Basic Performance Difference Between 1.8.0-rc3 and 1.7.2

I have both 1.8.0-rc3 and 1.7.2 installed. I am running the simple benchmark

using BenchmarkTools; @benchmark a + b setup=(b = rand(Int64); a = rand(Int64))

which from my understanding, should really just be measuring my CPU speed. In 1.7.2, the results are

BenchmarkTools.Trial: 10000 samples with 1000 evaluations.
 Range (min … max):  1.200 ns … 2.890 ns  ┊ GC (min … max): 0.00% … 0.00%
 Time  (median):     1.210 ns             ┊ GC (median):    0.00%
 Time  (mean ± σ):   1.211 ns ± 0.043 ns  ┊ GC (mean ± σ):  0.00% ± 0.00%

  ▂█                                                         
  ██▂▃▁▁▁▂▁▁▁▁▁▂▁▁▁▂▁▁▁▁▂▁▂▁▂▁▂▁▂▁▁▁▁▁▁▂▁▂▁▁▁▁▁▂▁▂▁▂▁▂▁▁▁▁▂ ▂
  1.2 ns         Histogram: frequency by time        1.5 ns <

 Memory estimate: 0 bytes, allocs estimate: 0.
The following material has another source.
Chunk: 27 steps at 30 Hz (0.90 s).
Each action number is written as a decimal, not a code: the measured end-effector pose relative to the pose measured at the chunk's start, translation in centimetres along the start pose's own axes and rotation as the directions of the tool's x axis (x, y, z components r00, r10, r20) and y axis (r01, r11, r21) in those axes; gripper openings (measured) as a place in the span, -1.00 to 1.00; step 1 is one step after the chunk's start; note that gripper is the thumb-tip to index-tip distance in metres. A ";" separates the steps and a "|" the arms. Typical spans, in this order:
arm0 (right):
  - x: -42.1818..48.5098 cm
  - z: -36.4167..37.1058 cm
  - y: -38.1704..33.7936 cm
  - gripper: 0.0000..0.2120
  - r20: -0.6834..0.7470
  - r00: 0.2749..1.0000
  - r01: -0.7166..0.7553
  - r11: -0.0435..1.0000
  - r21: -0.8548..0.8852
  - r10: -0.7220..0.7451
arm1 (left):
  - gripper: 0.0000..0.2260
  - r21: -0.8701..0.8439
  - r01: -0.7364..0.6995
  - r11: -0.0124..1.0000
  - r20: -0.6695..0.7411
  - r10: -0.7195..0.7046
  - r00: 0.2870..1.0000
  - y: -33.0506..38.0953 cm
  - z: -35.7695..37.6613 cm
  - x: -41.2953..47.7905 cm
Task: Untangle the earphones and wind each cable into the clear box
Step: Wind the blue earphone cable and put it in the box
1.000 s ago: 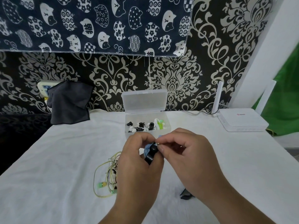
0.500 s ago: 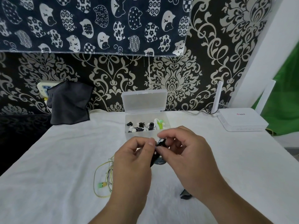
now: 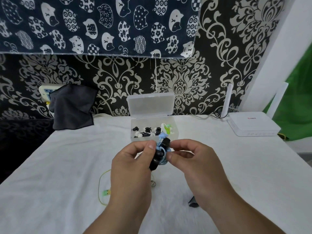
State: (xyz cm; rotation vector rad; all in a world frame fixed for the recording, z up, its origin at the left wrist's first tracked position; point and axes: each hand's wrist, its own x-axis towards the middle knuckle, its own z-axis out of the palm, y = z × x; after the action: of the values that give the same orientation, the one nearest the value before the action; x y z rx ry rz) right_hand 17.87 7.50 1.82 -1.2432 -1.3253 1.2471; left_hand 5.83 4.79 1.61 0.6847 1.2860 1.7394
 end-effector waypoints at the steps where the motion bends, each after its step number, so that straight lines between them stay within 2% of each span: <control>1: 0.1 0.0 0.1 -0.84 0.012 1.000 -0.011 1.000 -0.004 0.011 | -0.81 -0.003 0.013 1.000 0.003 -0.013 1.000 0.0 0.0 -0.1; 5: 0.0 0.0 -0.1 -0.88 0.061 0.998 -0.030 0.998 0.050 0.027 | -0.91 -0.042 0.039 0.998 0.035 -0.038 0.999 0.2 0.0 -0.3; 7: -0.1 -0.2 -0.4 -0.88 0.101 0.994 -0.049 0.993 0.108 0.038 | -0.86 -0.057 0.039 0.998 0.047 -0.036 0.998 0.3 -0.1 -0.2; 15: 0.3 -0.7 -0.5 -0.87 0.056 0.998 0.039 0.999 0.023 -0.040 | -0.83 -0.047 0.029 0.998 0.069 -0.026 0.997 0.6 -0.2 0.1; 24: 0.3 -1.1 -0.6 -0.85 0.061 0.995 0.078 0.997 -0.028 -0.076 | -0.87 0.041 -0.017 0.999 0.081 0.014 0.997 1.0 -0.1 -0.1; 27: 0.3 -1.3 -0.6 -0.84 0.075 0.994 0.087 0.995 -0.038 -0.084 | -0.88 0.117 -0.031 0.993 0.092 0.020 0.996 1.2 -0.2 0.1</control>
State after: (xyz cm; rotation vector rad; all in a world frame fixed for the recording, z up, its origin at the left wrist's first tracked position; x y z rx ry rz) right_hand 19.09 7.88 2.52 -1.1665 -1.4485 1.2199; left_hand 5.26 4.63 2.64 0.8417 1.3303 1.6435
In 1.8.0-rc3, however, the results are

BenchmarkTools.Trial: 10000 samples with 1000 evaluations.
 Range (min … max):  2.100 ns … 31.970 ns  ┊ GC (min … max): 0.00% … 0.00%
 Time  (median):     2.120 ns              ┊ GC (median):    0.00%
 Time  (mean ± σ):   2.130 ns ±  0.304 ns  ┊ GC (mean ± σ):  0.00% ± 0.00%

             ▂           █                                    
  ▂▁▁▁▁▁▁▁▁▁▁█▂▁▁▁▁▁▁▁▁▁▁█▂▁▁▁▁▁▁▁▁▁▇▂▁▁▁▁▁▁▁▁▁▁▃▁▁▁▁▁▁▁▁▁▁▆ ▂
  2.1 ns         Histogram: frequency by time        2.15 ns <

 Memory estimate: 0 bytes, allocs estimate: 0.
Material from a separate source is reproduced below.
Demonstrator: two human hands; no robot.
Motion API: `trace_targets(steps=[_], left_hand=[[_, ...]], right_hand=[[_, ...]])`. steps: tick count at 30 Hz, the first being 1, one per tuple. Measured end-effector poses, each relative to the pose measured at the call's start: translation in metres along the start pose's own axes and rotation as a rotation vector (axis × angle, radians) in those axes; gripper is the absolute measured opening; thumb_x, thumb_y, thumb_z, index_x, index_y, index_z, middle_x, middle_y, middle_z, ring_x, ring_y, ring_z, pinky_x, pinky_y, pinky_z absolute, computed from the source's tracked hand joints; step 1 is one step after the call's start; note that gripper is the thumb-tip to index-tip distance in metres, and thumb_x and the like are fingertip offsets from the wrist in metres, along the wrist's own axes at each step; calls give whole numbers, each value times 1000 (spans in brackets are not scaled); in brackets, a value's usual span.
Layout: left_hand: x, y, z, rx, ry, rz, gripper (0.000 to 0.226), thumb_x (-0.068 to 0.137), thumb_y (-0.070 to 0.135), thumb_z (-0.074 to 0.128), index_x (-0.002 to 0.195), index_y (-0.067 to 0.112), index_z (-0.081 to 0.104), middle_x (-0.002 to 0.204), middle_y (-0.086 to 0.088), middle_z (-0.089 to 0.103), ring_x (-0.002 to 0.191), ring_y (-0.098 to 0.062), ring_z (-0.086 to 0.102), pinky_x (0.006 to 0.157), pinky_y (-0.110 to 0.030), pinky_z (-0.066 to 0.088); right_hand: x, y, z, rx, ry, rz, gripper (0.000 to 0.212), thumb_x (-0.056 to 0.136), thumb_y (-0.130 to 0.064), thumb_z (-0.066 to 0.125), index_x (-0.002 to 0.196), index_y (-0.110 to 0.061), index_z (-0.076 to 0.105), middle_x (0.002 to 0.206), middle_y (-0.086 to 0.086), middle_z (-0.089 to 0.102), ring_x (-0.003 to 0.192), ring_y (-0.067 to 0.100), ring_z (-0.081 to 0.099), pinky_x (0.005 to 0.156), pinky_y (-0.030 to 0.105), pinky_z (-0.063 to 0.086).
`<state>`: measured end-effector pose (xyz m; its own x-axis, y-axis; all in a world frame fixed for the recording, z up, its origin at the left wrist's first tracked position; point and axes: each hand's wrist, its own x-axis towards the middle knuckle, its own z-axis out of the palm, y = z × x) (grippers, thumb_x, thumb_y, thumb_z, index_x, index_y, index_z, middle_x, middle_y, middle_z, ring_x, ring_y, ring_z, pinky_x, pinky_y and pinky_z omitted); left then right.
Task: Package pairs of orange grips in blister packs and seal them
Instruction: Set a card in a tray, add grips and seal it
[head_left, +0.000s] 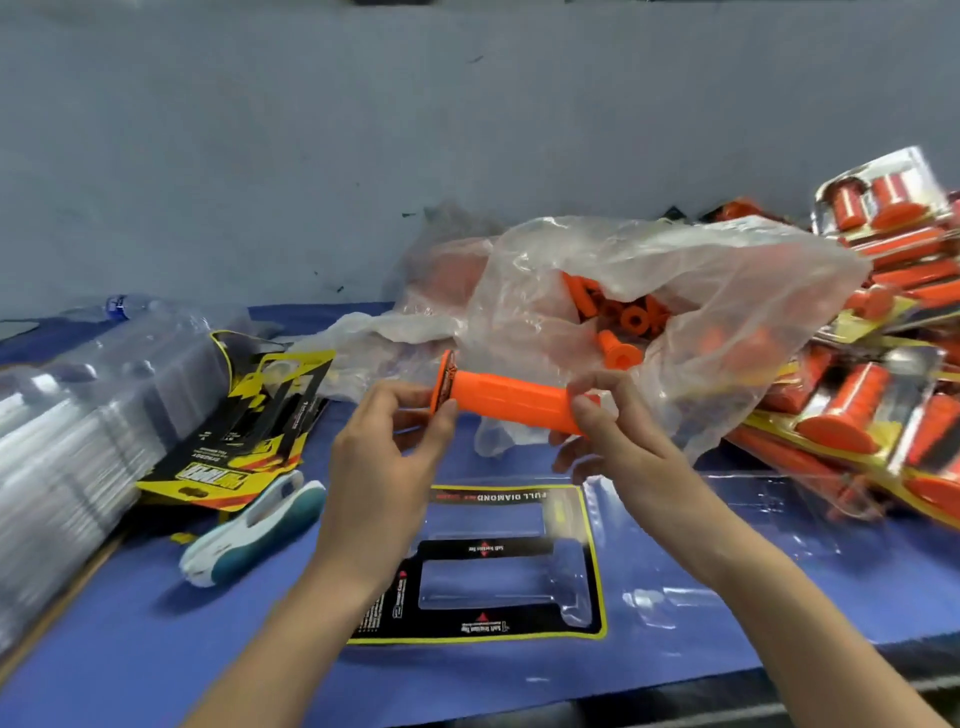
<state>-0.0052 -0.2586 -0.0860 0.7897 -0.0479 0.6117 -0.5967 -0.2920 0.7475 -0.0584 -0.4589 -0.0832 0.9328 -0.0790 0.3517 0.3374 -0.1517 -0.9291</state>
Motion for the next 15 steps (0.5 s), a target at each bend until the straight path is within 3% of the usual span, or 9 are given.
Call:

There is also a difference in a = rand(Int64); b = rand(Int64); @code_native a + b, with 1.7.2 returning

	.text
; ┌ @ int.jl:87 within `+`
	leaq	(%rdi,%rsi), %rax
	retq
	nopw	%cs:(%rax,%rax)
	nop
; └

and 1.8.0-rc3 returning

	.text
	.file	"+"
	.globl	"julia_+_763"                   # -- Begin function julia_+_763
	.p2align	4, 0x90
	.type	"julia_+_763",@function
"julia_+_763":                          # @"julia_+_763"
; ┌ @ int.jl:87 within `+`
	.cfi_startproc
# %bb.0:                                # %top
	leaq	(%rdi,%rsi), %rax
	retq
.Lfunc_end0:
	.size	"julia_+_763", .Lfunc_end0-"julia_+_763"
	.cfi_endproc
; └
                                        # -- End function
	.section	".note.GNU-stack","",@progbits

Why is this?

In case it’s helpful, here are both versioninfo’s

Julia Version 1.7.2
Commit bf53498635 (2022-02-06 15:21 UTC)
Platform Info:
  OS: Linux (x86_64-pc-linux-gnu)
  CPU: AMD Ryzen 7 2700X Eight-Core Processor
  WORD_SIZE: 64
  LIBM: libopenlibm
  LLVM: libLLVM-12.0.1 (ORCJIT, znver1)
Julia Version 1.8.0-rc3
Commit 33f19bcbd25 (2022-07-13 19:10 UTC)
Platform Info:
  OS: Linux (x86_64-linux-gnu)
  CPU: 16 × AMD Ryzen 7 2700X Eight-Core Processor
  WORD_SIZE: 64
  LIBM: libopenlibm
  LLVM: libLLVM-13.0.1 (ORCJIT, znver1)
  Threads: 1 on 16 virtual cores

I’m noticing the different LLVM version; is that it?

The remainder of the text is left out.